Segment Open

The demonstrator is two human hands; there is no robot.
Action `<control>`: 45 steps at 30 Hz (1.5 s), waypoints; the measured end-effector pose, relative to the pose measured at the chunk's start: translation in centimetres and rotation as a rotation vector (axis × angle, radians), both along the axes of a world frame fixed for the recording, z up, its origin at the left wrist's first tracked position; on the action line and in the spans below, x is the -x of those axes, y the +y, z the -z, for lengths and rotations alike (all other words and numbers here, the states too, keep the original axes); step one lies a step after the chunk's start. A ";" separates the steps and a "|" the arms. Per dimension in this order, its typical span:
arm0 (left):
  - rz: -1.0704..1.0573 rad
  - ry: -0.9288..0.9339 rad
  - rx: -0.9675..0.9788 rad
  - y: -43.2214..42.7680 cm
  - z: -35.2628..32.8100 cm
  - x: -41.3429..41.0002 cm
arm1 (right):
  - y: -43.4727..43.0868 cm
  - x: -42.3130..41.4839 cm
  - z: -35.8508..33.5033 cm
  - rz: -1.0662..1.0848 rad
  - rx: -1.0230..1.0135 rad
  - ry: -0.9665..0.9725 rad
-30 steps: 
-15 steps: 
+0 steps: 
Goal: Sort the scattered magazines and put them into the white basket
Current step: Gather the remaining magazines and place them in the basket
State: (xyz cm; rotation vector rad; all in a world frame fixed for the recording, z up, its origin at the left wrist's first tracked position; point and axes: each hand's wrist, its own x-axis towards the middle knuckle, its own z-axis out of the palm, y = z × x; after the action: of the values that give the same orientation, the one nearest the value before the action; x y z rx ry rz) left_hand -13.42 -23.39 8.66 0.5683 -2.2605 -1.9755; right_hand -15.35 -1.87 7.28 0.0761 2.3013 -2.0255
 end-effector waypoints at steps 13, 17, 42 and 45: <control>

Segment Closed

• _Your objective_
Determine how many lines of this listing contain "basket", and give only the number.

• _Result for this task_
2